##### GIVEN DATA
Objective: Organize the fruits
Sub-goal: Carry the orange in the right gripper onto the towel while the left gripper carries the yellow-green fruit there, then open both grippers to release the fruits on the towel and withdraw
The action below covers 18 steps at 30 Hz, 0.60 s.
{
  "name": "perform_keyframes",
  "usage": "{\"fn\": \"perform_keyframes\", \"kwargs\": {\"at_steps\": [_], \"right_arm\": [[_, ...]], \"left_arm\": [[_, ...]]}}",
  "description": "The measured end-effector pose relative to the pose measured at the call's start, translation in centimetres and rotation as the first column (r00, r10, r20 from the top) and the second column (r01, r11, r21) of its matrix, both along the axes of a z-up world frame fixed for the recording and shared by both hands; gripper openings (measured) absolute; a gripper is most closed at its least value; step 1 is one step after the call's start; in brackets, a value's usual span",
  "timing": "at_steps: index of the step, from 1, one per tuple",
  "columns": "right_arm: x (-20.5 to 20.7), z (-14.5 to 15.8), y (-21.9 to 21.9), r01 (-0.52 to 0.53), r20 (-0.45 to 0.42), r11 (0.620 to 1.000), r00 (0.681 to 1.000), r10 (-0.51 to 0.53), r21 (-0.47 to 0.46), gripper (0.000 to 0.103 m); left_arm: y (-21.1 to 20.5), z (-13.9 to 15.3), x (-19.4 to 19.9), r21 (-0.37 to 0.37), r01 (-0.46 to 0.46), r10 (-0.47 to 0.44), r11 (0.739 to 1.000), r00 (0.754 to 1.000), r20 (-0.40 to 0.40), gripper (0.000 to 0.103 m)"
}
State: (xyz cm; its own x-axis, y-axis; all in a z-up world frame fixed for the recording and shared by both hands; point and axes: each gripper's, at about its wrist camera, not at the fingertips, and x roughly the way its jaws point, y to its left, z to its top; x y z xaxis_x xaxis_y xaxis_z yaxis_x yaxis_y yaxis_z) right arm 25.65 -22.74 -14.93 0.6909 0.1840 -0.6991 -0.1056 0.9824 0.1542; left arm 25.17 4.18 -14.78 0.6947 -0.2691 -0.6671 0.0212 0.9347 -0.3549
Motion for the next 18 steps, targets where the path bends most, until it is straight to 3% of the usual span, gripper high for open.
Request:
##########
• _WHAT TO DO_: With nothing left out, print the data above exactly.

• _TASK RESPONSE_:
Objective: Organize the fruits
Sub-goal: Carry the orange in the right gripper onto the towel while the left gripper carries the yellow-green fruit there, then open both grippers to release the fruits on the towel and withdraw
The action below covers 18 steps at 30 Hz, 0.60 s.
{
  "name": "perform_keyframes",
  "usage": "{\"fn\": \"perform_keyframes\", \"kwargs\": {\"at_steps\": [_], \"right_arm\": [[_, ...]], \"left_arm\": [[_, ...]]}}",
  "description": "The measured end-effector pose relative to the pose measured at the call's start, translation in centimetres and rotation as the first column (r00, r10, r20 from the top) and the second column (r01, r11, r21) of its matrix, both along the axes of a z-up world frame fixed for the recording and shared by both hands; gripper openings (measured) absolute; a gripper is most closed at its least value; step 1 is one step after the call's start; in brackets, a value's usual span",
  "timing": "at_steps: index of the step, from 1, one per tuple",
  "columns": "right_arm: x (-20.5 to 20.7), z (-14.5 to 15.8), y (-21.9 to 21.9), r01 (-0.52 to 0.53), r20 (-0.45 to 0.42), r11 (0.620 to 1.000), r00 (0.681 to 1.000), r10 (-0.51 to 0.53), r21 (-0.47 to 0.46), gripper (0.000 to 0.103 m); left_arm: y (-21.1 to 20.5), z (-13.9 to 15.3), x (-19.4 to 19.9), r21 (-0.37 to 0.37), r01 (-0.46 to 0.46), r10 (-0.47 to 0.44), r11 (0.739 to 1.000), r00 (0.754 to 1.000), r20 (-0.40 to 0.40), gripper (0.000 to 0.103 m)"
}
State: (xyz cm; its own x-axis, y-axis; all in a z-up world frame fixed for the recording and shared by both hands; point and axes: each gripper's, at about its wrist camera, not at the fingertips, and x roughly the way its jaws point, y to its left, z to its top; x y z xaxis_x xaxis_y xaxis_z yaxis_x yaxis_y yaxis_z) right arm 25.65 -22.74 -14.93 0.6909 0.1840 -0.6991 -0.1056 0.9824 0.1542; left arm 25.17 4.18 -14.78 0.6947 -0.2691 -0.6671 0.0212 0.9347 -0.3549
Motion for the next 18 steps, targets where the path bends most, until it is straight to 3% of the usual span, gripper high for open.
Request:

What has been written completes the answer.